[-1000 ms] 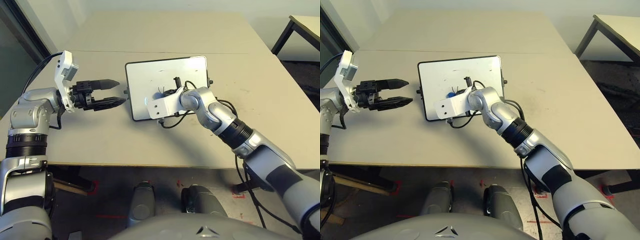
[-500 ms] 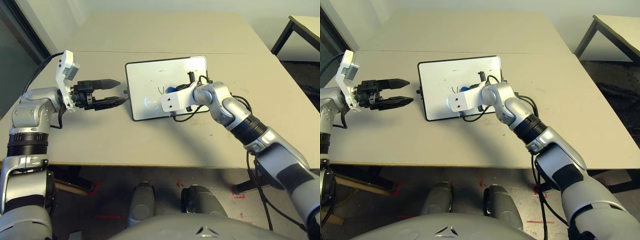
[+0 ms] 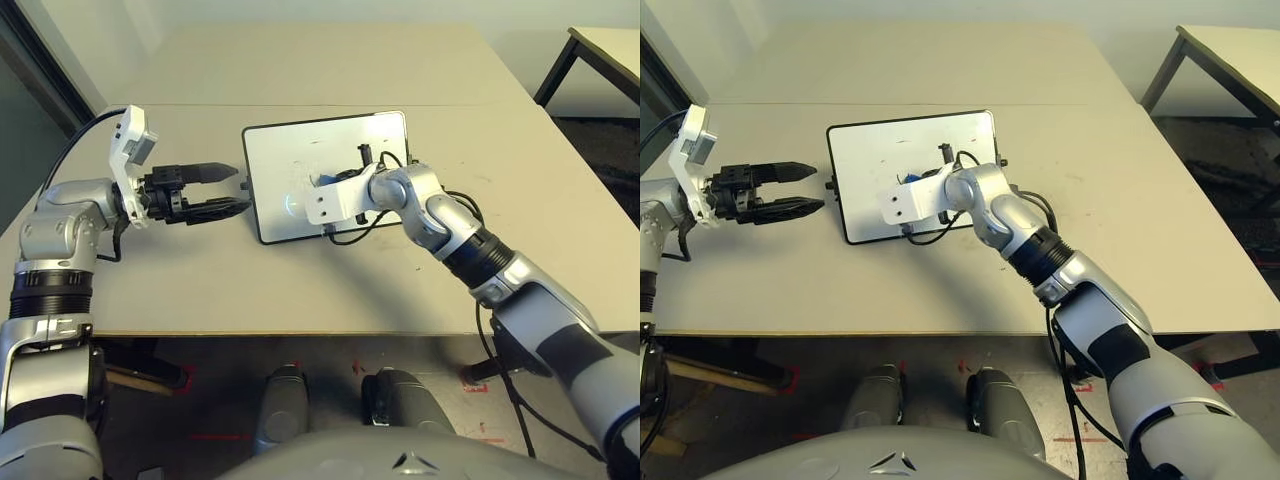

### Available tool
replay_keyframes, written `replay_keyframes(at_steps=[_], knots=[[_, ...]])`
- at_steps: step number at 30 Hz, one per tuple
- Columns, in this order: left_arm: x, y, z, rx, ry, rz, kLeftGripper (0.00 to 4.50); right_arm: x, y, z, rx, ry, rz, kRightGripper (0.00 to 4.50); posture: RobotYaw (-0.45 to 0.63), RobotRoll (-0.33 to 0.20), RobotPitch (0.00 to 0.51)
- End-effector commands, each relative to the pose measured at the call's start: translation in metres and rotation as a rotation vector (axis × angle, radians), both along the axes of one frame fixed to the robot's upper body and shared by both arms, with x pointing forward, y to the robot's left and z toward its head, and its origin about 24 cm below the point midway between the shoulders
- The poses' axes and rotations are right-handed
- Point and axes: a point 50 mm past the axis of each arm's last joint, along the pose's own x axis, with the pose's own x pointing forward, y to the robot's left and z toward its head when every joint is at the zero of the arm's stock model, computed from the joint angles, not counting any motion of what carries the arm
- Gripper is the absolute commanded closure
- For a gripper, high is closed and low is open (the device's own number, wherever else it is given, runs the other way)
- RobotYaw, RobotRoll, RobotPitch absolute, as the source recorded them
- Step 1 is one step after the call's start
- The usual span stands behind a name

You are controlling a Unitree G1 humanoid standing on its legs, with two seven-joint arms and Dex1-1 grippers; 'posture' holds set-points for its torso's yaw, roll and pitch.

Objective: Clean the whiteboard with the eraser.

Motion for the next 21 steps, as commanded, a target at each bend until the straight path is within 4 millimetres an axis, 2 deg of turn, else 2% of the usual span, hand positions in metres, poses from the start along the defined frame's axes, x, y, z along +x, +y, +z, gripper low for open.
replay_keyframes(at_steps=[1,6,10,21], knots=[[-0.005,0.001,0.005,0.004,-0.015,0.007,0.0,-0.001,0.006,-0.005,-0.024,0.01,0.023,4.13,0.31,0.0,0.046],[-0.006,0.002,0.006,0.004,-0.017,0.015,0.0,-0.002,0.01,-0.007,-0.025,0.012,0.036,4.13,0.31,0.0,0.046],[-0.006,0.003,0.006,0.005,-0.019,0.02,0.0,0.0,0.006,-0.009,-0.026,0.016,0.019,4.13,0.3,0.0,0.046],[-0.002,0.005,0.009,0.014,-0.024,0.02,0.0,0.018,-0.038,-0.002,-0.046,-0.008,-0.116,4.13,0.28,0.0,0.044]])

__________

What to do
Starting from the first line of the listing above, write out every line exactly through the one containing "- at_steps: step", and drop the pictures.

Exercise result
[-1000 ms] 
[-500 ms] 
[+0 ms] 

### Available tool
replay_keyframes, written `replay_keyframes(at_steps=[_], knots=[[_, ...]])`
- at_steps: step number at 30 Hz, one per tuple

This answer requires no additional content.